Interestingly, in our study, no significant difference was found in IL-1 and IL-12 levels between the examined groups, even though several authors previously proposed a significant role for IL-1 and IL-12 in the pathogenesis of gastric cancer. This discrepancy may result from the examination of different molecular phases of gastric cancer pathogenesis. The presence of various polymorphisms in genes coding for ILs (especially IL-1) has been shown to be strongly associated with increased risk of gastric cancer development in humans37,38,39,40,41. Both IL-1 and IL-12 play an important role in creating an adequate pro-inflammatory response that is required for the successful elimination of H. pylori infection in the stomach42,43,44. The presence or absence of particular polymorphisms in genes coding for ILs seems to determine the individual potential to eliminate H. pylori infection (in the context of generation of ILs within gastric tissue). This then defines whether, in a particular patient, a complex cascade of events, initiated by this cardinal risk factor, leading to gastric cancer development occurs. However, in patients that already suffer from gastric cancer, the presence or absence of H. pylori infection per se does not seem to exert such important influence45,46.

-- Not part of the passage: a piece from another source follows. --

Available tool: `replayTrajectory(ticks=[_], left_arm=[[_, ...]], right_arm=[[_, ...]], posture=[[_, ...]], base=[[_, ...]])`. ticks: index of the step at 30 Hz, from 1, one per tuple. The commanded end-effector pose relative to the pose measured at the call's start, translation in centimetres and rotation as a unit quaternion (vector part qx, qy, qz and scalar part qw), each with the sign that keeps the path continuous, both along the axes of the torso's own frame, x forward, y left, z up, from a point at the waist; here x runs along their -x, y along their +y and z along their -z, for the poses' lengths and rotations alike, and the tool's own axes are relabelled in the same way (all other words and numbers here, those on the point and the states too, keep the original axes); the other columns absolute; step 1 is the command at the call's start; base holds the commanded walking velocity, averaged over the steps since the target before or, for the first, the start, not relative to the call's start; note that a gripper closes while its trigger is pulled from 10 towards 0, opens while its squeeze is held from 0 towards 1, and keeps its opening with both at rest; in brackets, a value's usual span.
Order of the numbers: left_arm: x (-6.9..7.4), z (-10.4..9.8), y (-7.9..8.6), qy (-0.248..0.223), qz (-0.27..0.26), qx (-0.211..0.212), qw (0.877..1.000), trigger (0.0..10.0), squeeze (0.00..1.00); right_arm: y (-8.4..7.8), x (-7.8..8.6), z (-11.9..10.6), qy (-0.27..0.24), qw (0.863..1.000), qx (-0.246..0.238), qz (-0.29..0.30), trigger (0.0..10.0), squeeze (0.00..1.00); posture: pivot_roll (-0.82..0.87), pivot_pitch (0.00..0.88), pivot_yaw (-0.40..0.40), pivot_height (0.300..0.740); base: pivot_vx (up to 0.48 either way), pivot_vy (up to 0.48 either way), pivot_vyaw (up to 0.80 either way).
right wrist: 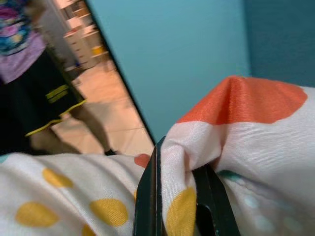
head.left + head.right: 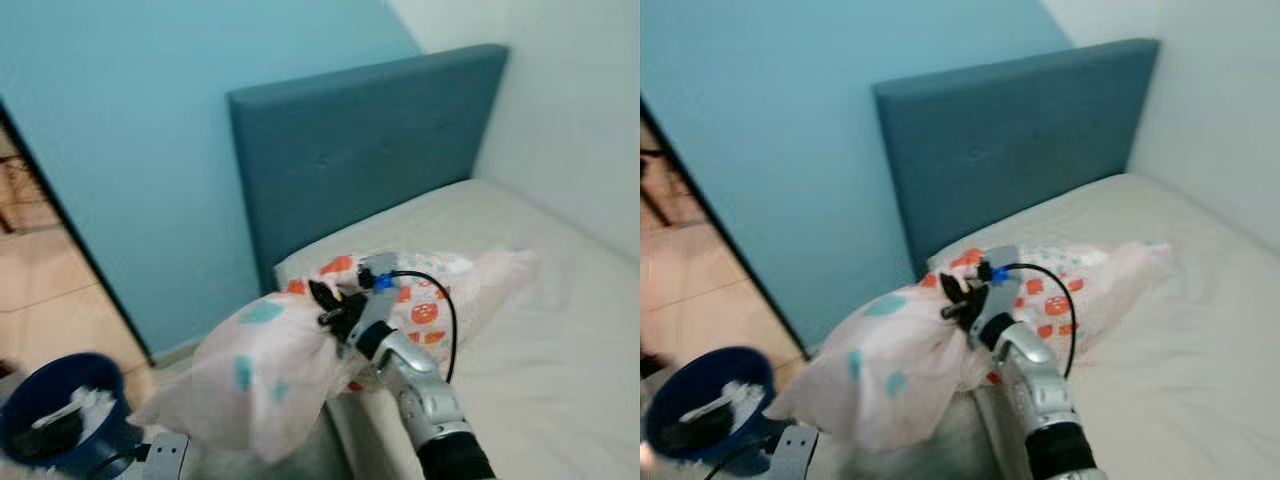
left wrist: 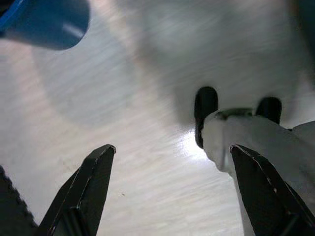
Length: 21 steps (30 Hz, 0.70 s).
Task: Clean up the room
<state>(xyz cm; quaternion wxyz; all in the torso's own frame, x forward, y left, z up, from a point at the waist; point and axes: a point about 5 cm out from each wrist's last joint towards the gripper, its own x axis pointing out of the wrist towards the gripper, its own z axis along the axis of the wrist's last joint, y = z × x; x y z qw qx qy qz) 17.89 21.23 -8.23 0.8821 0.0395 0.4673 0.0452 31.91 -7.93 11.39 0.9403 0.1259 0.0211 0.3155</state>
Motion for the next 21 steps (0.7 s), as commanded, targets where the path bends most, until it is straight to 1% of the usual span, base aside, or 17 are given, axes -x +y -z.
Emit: replayTrajectory(ticks=[1, 10, 12, 13, 16, 17, 18, 21], left_arm=[[0.0, 0.0, 0.0, 0.001, -0.004, 0.001, 1.000, 10.0, 0.00], [-0.2, 0.0, -0.3, -0.002, 0.001, 0.005, 1.000, 10.0, 0.00], [-0.2, 0.0, -0.4, -0.002, 0.003, 0.010, 1.000, 10.0, 0.00], [-0.2, 0.0, -0.4, -0.002, 0.003, 0.010, 1.000, 10.0, 0.00], [-0.4, -0.1, -0.7, -0.006, 0.009, 0.016, 1.000, 10.0, 0.00], [-0.4, -0.1, -0.7, -0.006, 0.009, 0.016, 1.000, 10.0, 0.00], [-0.4, -0.1, -0.8, -0.008, 0.010, 0.020, 1.000, 10.0, 0.00], [-0.4, -0.1, -0.8, -0.009, 0.010, 0.022, 1.000, 10.0, 0.00]], right_arm=[[0.0, -0.2, -1.3, -0.033, 0.999, -0.005, -0.006, 10.0, 0.00], [-0.4, -0.4, -1.2, -0.030, 1.000, 0.002, 0.008, 10.0, 0.00], [-0.8, -0.7, -1.2, -0.026, 0.999, -0.004, 0.037, 10.0, 0.00], [-0.8, -0.7, -1.2, -0.026, 0.999, -0.004, 0.037, 10.0, 0.00], [-1.8, -1.4, -1.3, -0.023, 0.996, -0.001, 0.085, 10.0, 0.00], [-1.8, -1.4, -1.3, -0.023, 0.996, -0.001, 0.085, 10.0, 0.00], [-2.4, -1.6, -1.5, -0.027, 0.995, -0.003, 0.099, 10.0, 0.00], [-2.6, -1.7, -1.7, -0.030, 0.994, -0.005, 0.102, 10.0, 0.00]], posture=[[-0.03, 0.074, -0.008, 0.735], [-0.03, 0.074, -0.008, 0.735], [-0.03, 0.074, -0.009, 0.735], [-0.03, 0.074, -0.009, 0.735], [-0.03, 0.075, -0.009, 0.735], [-0.03, 0.075, -0.009, 0.735], [-0.03, 0.077, -0.009, 0.735], [-0.03, 0.076, -0.011, 0.735]], base=[[0.000, 0.000, 0.79], [0.000, 0.000, 0.79], [0.000, 0.000, 0.79], [0.000, 0.000, 0.79], [0.000, 0.000, 0.00], [0.000, 0.000, 0.00], [0.277, 0.000, 0.00], [0.291, 0.000, 0.00]])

It is also important to highlight that systemic levels of the examined ILs in patients with other gastric neoplasms than cancer were identical to those observed in healthy individuals in our study. Therefore, our results suggest that, unlike in epithelial gastric neoplasms, these ILs do not seem to be significantly involved in the pathogenesis of other gastric neoplasms. These results are in agreement with our previous observations regarding pancreatic neoplasms in humans47. In our recent report, we demonstrated that several cytokines are strongly associated with both pathogenesis and clinical presentation of pancreatic cancer in humans. However, none of the cytokines analyzed were significantly different between healthy individuals and patients diagnosed with pancreatic neuroendocrine neoplasms or solid pseudopapillary tumors47. Therefore, we propose that an abnormal cytokine profile seems to be specific to gastrointestinal cancers. Since (almost) all types of gastrointestinal non-cancerous malignancies may systemically spread and form metastasis, (even though there is no abnormality in the examined cytokine profiles), this observation rises an important question regarding the cardinal and crucial significance of cytokines in the process of metastasis formation in humans. Further experimental and clinical studies are necessary to evaluate this aspect in detail.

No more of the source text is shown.